Goal of the exercise –
Lift out each line of the data that holds "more".

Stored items
──────

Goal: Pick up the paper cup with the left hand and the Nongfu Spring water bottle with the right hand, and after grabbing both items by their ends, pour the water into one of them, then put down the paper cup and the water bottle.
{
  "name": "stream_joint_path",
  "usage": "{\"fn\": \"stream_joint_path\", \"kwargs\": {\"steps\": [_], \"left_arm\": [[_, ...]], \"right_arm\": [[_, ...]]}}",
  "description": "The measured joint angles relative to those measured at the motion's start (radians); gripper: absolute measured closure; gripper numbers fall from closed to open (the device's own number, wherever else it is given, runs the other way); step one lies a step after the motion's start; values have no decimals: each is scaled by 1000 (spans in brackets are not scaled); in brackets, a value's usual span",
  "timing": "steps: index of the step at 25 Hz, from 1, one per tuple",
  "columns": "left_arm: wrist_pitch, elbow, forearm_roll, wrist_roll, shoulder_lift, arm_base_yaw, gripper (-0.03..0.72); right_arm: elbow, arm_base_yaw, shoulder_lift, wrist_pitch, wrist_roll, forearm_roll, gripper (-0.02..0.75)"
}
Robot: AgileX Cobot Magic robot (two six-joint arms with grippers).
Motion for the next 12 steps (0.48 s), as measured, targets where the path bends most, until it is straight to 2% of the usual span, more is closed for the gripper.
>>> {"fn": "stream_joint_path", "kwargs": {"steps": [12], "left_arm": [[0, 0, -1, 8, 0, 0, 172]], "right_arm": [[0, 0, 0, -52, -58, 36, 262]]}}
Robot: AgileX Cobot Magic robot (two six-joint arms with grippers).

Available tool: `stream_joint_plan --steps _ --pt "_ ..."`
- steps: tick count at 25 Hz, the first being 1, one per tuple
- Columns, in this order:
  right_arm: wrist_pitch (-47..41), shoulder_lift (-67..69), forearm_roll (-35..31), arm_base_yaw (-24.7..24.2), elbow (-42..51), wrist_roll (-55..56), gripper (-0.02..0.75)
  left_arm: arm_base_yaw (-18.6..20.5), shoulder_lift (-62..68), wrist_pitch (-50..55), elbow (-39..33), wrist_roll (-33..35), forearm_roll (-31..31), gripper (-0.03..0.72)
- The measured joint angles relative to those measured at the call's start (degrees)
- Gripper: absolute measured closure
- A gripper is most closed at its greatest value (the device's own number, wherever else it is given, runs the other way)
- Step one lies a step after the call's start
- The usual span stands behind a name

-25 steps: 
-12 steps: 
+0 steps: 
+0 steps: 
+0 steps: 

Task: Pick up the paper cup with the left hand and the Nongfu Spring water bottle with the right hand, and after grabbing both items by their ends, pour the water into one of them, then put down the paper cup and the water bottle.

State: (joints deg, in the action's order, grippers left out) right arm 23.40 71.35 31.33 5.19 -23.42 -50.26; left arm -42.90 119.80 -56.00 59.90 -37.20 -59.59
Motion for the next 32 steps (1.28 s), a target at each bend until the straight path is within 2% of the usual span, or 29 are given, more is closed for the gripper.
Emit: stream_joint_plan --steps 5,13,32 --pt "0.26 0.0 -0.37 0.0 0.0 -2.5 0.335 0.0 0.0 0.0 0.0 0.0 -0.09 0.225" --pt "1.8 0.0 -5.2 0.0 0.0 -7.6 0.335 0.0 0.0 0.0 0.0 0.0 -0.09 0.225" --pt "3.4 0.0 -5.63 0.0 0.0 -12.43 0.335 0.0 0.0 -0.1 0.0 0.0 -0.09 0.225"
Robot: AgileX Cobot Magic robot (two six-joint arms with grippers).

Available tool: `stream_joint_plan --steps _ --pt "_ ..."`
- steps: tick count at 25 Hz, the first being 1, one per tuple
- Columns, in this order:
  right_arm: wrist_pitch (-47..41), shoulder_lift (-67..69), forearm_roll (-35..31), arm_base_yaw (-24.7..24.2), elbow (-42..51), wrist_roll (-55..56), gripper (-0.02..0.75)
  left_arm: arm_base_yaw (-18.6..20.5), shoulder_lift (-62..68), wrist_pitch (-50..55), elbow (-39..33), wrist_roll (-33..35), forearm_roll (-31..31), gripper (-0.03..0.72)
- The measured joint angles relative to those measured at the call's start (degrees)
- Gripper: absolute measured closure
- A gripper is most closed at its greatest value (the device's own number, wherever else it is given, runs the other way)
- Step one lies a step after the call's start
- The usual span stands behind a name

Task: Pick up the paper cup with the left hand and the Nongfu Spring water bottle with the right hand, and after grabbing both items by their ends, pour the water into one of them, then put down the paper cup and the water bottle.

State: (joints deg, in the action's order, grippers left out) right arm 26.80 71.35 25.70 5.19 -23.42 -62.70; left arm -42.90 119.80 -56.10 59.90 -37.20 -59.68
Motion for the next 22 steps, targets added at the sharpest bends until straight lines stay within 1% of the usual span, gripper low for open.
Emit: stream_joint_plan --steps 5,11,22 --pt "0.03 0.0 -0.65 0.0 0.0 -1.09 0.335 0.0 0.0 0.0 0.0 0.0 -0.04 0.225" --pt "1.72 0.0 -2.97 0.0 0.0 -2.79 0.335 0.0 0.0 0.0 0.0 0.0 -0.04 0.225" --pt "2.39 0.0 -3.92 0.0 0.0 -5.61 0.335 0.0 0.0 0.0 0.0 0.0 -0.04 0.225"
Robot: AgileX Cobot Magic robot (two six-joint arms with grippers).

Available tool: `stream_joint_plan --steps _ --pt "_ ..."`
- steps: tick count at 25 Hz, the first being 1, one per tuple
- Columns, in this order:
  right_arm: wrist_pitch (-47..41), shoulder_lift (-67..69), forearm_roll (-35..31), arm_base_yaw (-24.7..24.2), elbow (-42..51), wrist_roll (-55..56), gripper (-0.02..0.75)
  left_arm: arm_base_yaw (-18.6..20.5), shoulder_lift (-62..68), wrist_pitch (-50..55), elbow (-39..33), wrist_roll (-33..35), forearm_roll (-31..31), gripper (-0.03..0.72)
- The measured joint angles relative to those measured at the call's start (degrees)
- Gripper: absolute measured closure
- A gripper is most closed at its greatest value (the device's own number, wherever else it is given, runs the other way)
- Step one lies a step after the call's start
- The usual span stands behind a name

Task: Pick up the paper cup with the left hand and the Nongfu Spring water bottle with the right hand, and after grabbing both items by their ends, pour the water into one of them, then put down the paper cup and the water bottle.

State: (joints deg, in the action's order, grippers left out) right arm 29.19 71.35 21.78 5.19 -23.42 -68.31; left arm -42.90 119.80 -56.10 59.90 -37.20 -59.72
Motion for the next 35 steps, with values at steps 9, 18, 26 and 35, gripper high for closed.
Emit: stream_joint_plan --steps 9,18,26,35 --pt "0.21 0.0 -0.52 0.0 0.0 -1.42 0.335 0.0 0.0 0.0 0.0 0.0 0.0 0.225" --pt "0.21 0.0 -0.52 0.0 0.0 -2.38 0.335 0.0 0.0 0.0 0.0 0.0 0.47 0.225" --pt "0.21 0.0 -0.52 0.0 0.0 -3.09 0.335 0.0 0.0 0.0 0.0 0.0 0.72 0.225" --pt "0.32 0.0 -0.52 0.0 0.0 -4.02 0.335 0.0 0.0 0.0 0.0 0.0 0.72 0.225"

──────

Answer to this problem –
Motion for the next 12 steps (0.48 s), as measured, targets where the path bends most, until it is straight to 2% of the usual span, more is closed for the gripper.
Motion for the next 32 steps (1.28 s), a target at each bend until the straight path is within 2% of the usual span, or 29 are given, more is closed for the gripper.

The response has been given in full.